**WHAT YOU ARE ASKED TO DO**
The lines to copy from the listing below are those that contain the string "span".

**COLLECTED DATA**
● ● ● ● ● ● ●
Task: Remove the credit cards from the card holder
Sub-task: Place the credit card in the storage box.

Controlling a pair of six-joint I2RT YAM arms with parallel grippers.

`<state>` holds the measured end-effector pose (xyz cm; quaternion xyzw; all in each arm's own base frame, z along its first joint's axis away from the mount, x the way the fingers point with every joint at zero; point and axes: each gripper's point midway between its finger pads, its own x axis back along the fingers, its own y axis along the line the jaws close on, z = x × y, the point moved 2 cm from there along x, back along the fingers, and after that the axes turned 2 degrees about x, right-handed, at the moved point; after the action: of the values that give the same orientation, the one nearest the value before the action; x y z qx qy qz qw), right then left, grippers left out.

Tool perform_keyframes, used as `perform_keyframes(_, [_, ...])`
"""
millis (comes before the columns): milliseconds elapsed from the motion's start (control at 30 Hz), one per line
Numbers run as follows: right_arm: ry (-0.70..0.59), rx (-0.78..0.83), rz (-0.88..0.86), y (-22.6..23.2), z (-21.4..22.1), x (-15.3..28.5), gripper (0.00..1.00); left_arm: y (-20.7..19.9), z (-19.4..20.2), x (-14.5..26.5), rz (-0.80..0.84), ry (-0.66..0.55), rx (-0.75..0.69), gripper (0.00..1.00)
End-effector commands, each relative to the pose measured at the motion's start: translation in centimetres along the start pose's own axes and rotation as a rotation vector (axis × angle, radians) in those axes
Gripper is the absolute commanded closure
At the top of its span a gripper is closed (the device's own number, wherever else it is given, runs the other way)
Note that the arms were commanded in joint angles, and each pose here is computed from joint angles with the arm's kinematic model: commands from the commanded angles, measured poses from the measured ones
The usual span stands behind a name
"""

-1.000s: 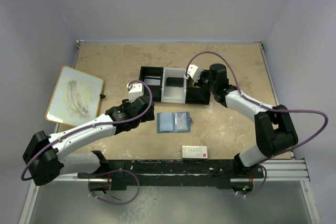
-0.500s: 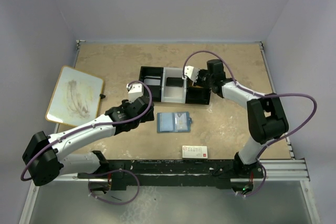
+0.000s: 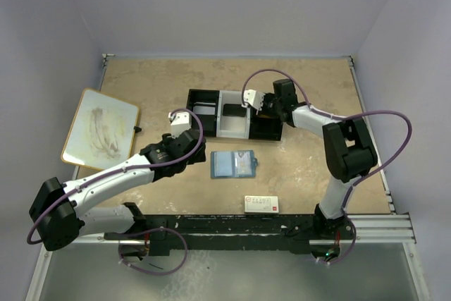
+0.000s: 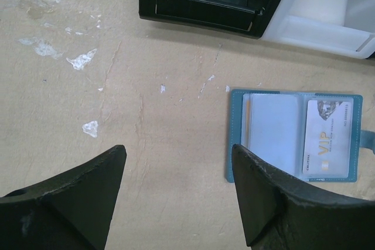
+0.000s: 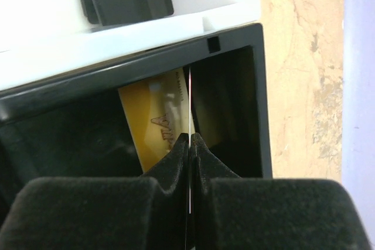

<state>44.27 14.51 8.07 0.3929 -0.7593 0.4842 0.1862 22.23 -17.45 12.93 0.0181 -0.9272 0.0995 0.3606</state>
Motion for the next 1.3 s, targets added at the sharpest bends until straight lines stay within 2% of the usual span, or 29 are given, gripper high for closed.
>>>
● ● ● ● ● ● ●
**RESPONSE TO THIS EXERCISE**
At the top of its span a gripper is closed (the device's own number, wherever else it is given, runs the other way)
The usual span stands behind a name
Motion for the next 1.3 s, targets added at the sharpest bends until straight lines stay within 2% of the usual span, or 29 are given, gripper high for closed.

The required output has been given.